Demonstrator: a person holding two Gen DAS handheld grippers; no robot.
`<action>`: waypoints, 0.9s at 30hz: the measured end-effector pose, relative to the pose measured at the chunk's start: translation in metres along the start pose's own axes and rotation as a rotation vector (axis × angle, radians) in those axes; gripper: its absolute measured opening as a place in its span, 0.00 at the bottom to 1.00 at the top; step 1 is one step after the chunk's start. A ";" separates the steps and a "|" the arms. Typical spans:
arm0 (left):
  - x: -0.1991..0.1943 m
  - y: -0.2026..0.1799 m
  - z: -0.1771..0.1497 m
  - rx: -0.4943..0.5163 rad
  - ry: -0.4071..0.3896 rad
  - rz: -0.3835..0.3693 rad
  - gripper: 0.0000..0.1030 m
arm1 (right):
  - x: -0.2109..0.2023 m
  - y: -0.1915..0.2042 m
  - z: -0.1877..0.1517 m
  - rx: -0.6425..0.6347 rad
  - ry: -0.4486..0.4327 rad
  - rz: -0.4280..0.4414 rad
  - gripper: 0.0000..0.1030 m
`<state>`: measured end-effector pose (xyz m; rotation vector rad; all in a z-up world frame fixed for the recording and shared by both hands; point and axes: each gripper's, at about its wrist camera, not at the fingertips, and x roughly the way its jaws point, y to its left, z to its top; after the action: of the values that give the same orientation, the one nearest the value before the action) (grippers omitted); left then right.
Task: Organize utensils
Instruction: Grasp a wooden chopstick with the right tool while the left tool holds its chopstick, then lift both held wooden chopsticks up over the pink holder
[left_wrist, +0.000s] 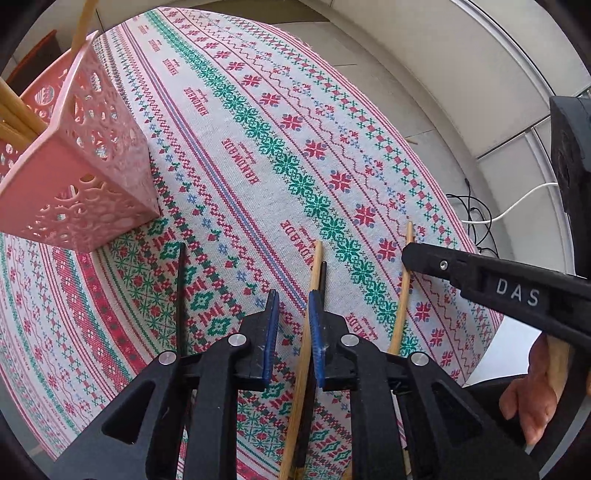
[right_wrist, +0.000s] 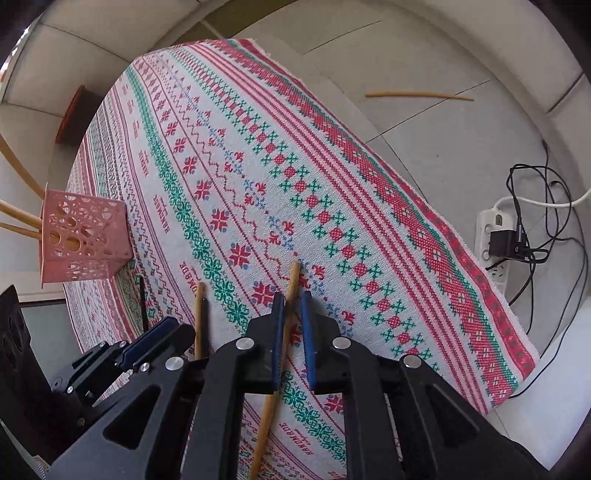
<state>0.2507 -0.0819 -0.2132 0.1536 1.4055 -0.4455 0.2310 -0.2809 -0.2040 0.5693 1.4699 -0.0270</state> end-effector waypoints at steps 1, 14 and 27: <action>0.003 -0.001 0.003 0.002 0.001 0.006 0.16 | -0.001 0.001 -0.001 0.003 -0.003 0.002 0.13; 0.022 -0.024 0.015 0.024 0.023 -0.003 0.18 | 0.000 -0.008 0.005 0.078 0.010 0.094 0.24; 0.036 -0.051 0.006 0.139 0.009 0.140 0.20 | 0.000 -0.001 0.005 0.056 -0.009 0.058 0.27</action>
<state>0.2395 -0.1378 -0.2388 0.3652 1.3629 -0.4265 0.2355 -0.2834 -0.2047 0.6562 1.4466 -0.0251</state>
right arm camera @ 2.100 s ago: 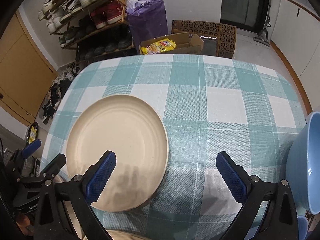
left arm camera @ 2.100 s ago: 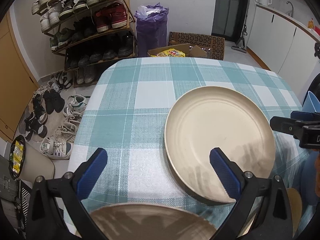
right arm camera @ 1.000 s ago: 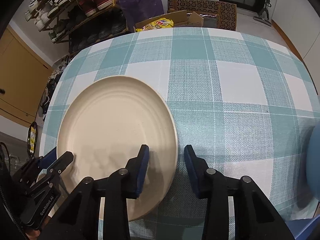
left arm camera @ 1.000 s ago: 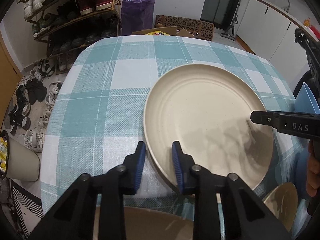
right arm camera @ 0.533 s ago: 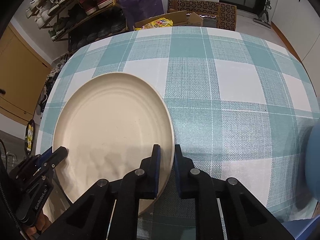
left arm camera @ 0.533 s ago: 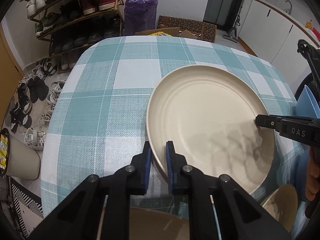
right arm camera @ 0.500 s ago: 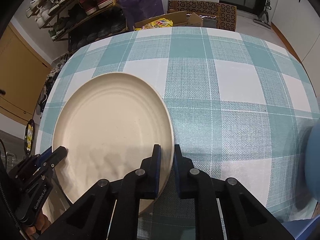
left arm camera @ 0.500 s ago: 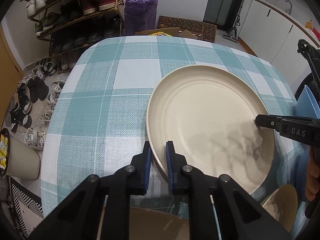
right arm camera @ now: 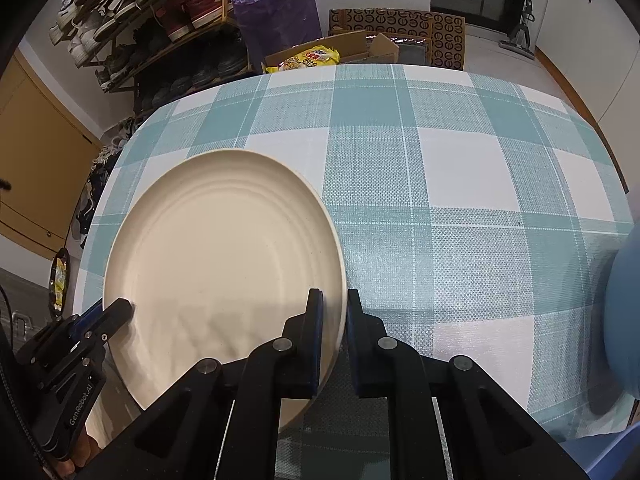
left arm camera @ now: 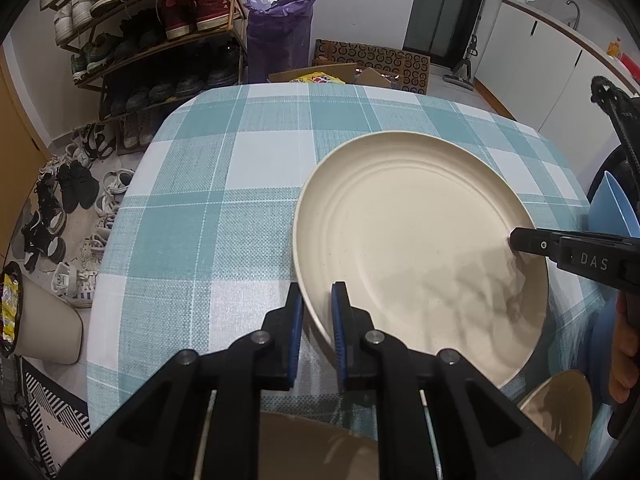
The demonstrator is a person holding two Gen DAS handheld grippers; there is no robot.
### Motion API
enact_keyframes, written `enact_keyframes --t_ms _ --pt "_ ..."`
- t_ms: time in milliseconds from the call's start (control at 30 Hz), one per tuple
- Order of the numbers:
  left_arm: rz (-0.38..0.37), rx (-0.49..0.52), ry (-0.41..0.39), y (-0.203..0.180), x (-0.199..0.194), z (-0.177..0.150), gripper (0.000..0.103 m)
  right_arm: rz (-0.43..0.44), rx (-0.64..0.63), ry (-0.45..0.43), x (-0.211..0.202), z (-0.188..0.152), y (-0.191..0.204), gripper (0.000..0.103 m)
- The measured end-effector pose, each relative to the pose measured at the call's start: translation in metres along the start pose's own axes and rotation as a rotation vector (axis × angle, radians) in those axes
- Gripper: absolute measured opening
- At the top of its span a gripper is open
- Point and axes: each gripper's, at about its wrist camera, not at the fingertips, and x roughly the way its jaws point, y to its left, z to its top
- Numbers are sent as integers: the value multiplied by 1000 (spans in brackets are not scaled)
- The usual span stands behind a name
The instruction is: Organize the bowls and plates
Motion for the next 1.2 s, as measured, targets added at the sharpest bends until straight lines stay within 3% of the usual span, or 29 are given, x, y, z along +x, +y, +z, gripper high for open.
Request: enact_keyframes --t_ms 1200 --pt "11 22 -125 -20 -93 -11 12 52 -48 -113 -91 -34 3 11"
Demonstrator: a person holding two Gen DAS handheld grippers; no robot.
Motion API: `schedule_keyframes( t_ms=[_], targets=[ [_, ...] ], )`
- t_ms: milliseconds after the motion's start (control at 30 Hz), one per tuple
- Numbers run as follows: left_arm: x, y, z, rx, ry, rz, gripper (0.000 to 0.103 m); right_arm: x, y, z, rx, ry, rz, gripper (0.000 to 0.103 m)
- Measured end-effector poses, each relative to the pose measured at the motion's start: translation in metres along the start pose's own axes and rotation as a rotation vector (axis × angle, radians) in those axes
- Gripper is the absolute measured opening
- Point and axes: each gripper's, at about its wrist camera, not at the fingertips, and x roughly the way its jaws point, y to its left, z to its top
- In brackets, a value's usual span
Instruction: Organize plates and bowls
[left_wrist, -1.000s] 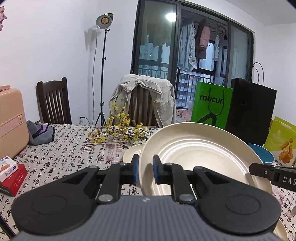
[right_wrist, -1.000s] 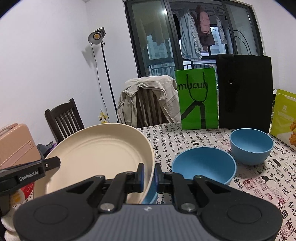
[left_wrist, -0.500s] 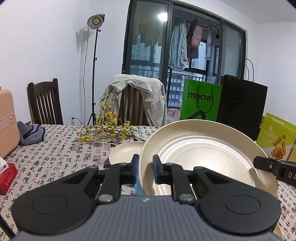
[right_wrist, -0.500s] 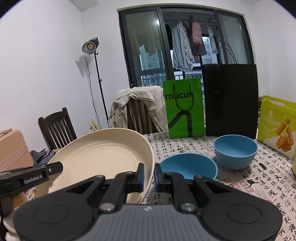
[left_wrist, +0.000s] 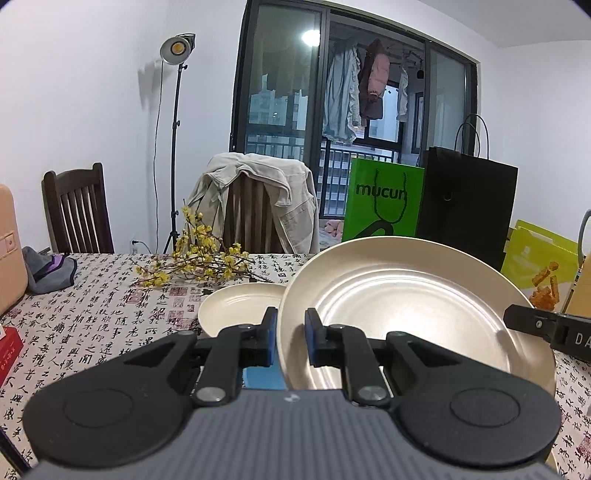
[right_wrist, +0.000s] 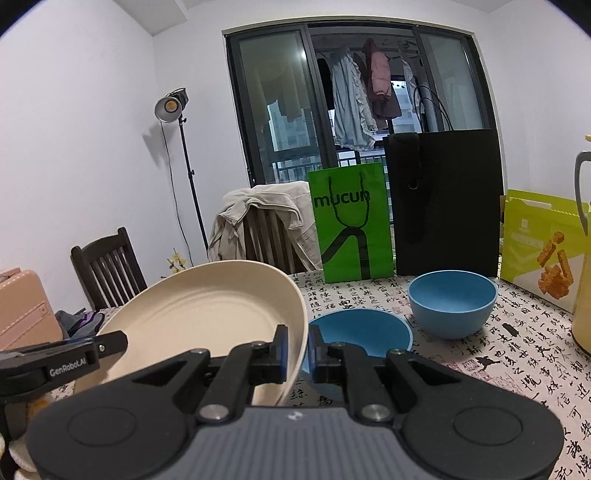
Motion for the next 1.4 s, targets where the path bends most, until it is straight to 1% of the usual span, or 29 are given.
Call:
schedule_keyframes(
  t_ms=[267,433,800,1400],
  targets=[
    [-0.005,-0.007,-0.003,0.024,-0.026,-0.009,0.015,-0.008,-0.008,-0.005,0.014,-0.003,-0.001,0.011],
    [-0.008,-0.013,-0.003,0.042,-0.045,-0.012,0.015,-0.016,-0.01,-0.007,0.012,-0.02,-0.011,0.011],
    [-0.012,-0.026,-0.008,0.054,-0.048,-0.053,0.015,-0.031,-0.024,-0.008,0.035,-0.046,-0.036,0.011],
    [-0.019,-0.047,-0.016,0.084,-0.067,-0.093,0.015,-0.055,-0.044,-0.016,0.062,-0.061,-0.064,0.011]
  ],
)
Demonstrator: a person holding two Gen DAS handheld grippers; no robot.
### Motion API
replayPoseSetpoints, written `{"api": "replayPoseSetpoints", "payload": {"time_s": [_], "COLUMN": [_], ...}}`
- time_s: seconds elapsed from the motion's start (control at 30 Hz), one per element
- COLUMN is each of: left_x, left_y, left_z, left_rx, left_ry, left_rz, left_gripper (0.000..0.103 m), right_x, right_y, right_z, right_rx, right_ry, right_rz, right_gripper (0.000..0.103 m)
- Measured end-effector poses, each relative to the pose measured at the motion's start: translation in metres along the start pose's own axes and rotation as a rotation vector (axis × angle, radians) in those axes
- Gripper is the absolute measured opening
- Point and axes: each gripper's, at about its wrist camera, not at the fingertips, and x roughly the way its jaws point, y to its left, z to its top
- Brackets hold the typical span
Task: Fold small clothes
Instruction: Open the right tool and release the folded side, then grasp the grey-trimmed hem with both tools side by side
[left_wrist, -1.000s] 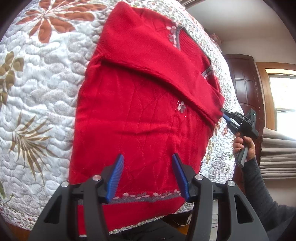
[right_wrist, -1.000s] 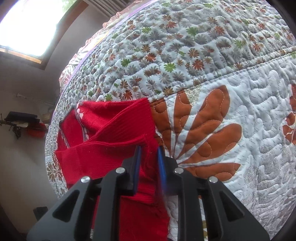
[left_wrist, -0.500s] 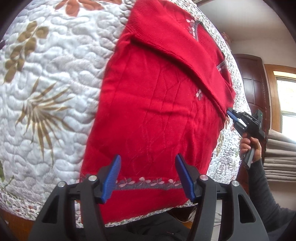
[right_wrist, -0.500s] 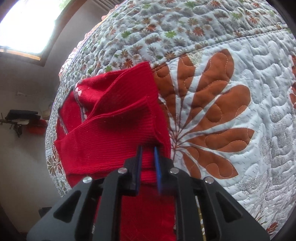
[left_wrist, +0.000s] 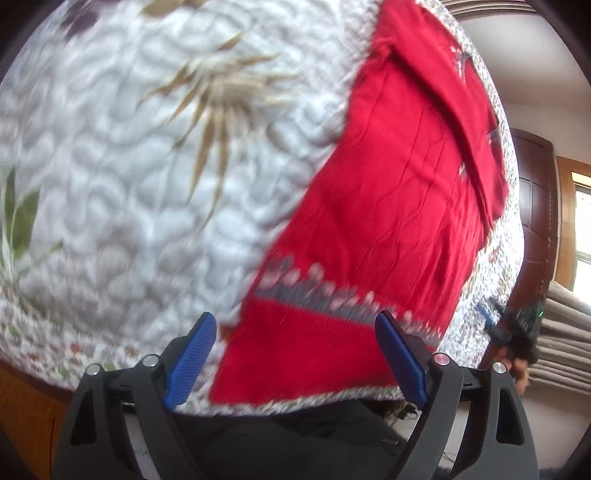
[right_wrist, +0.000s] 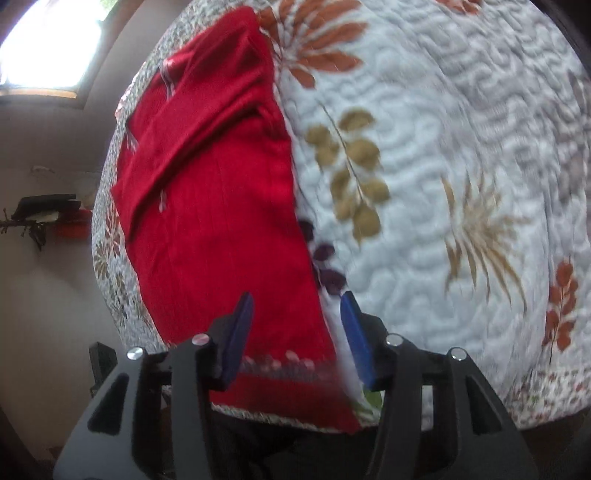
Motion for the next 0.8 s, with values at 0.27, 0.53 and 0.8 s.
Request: {"api": "replayPoseSetpoints", "payload": {"time_s": [0.27, 0.53, 0.8], "left_x": [0.006, 0.021, 0.042], "left_y": [0.040, 0.059, 0.053], "left_z": [-0.030, -0.037, -0.032], "left_rx": [-0.050, -0.095, -0.079], "left_ry": [0.037, 0.060, 0.109], "left_rz": [-0.051, -0.097, -0.080], "left_gripper": [0.088, 0.088, 0.089], "right_x": [0.014, 0.043, 0.075], "right_y": [-0.031, -0.030, -0.032], "right_z": [-0.096, -0.122, -0.127], "right_rx": [0.024, 0.021, 0.040], "right_ry": [0.106, 0.142, 0.186], "right_rz": [-0.039, -0.018, -0.010], "right_gripper": [0.058, 0.059, 0.059]}}
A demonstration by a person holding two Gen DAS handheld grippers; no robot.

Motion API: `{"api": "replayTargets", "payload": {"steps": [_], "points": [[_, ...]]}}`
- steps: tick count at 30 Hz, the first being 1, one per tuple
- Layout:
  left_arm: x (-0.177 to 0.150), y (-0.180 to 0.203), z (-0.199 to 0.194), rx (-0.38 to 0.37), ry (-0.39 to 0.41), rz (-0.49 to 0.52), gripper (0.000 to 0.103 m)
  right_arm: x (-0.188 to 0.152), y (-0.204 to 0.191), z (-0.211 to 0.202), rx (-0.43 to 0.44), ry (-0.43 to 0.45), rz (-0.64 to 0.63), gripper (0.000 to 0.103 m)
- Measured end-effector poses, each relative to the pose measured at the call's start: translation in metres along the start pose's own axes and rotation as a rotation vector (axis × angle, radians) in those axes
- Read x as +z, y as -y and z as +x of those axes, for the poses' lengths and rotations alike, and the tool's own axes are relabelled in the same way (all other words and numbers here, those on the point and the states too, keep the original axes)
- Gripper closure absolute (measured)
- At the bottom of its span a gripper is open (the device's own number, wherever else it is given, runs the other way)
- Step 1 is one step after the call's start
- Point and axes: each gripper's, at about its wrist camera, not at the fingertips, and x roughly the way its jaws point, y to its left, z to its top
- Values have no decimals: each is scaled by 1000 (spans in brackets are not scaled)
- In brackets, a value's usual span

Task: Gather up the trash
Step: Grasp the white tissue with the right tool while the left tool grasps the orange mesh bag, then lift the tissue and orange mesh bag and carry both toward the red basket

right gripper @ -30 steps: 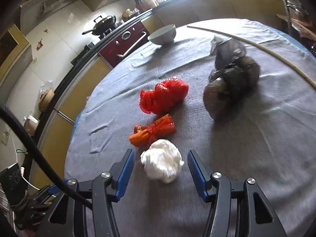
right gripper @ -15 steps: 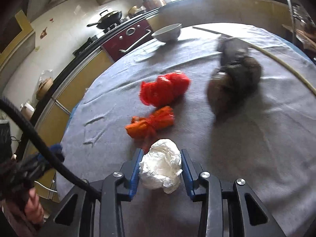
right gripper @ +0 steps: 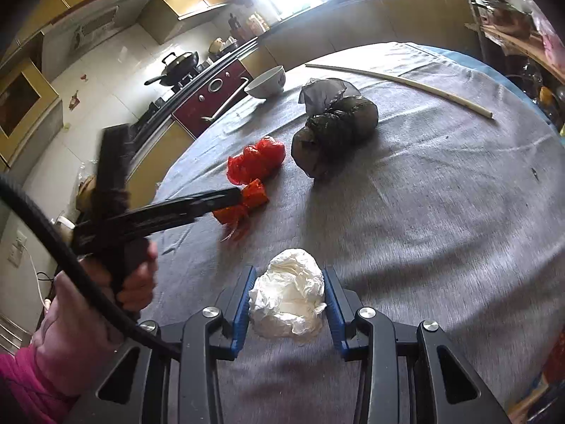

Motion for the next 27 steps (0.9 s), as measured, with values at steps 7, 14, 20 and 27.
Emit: {"api": "replayTargets", "payload": {"steps": [7, 14, 20, 27], "points": [[-14, 3, -6, -1, 6, 5, 71, -7, -9, -2, 10, 12, -22, 63], [-44, 21, -40, -2, 52, -2, 80, -14, -22, -13, 2, 42, -65, 63], [-73, 43, -72, -16, 106, 9, 80, -22, -28, -32, -12, 77, -80, 63], [-91, 65, -98, 7, 152, 21, 80, -30, -17, -63, -49, 129, -61, 63]]}}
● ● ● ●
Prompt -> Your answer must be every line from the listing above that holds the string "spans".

Exercise result ->
`<action>`: waypoints, 0.9s at 30hz: the measured end-effector pose, relative to the pose measured at the chunk's start: translation in metres along the start pose's own axes and rotation as a rotation vector (axis × angle, radians) in those axes; gripper: its absolute measured opening as a place in its span, 0.00 at the bottom to 1.00 at the top; step 1 is one step after the chunk's start. A ";" separates the steps and a "|" the arms. Typical spans:
- Numbers are sent as integers: the value multiplied by 1000 (spans in brackets are not scaled)
- Values have no decimals: each is scaled by 1000 (spans in brackets are not scaled)

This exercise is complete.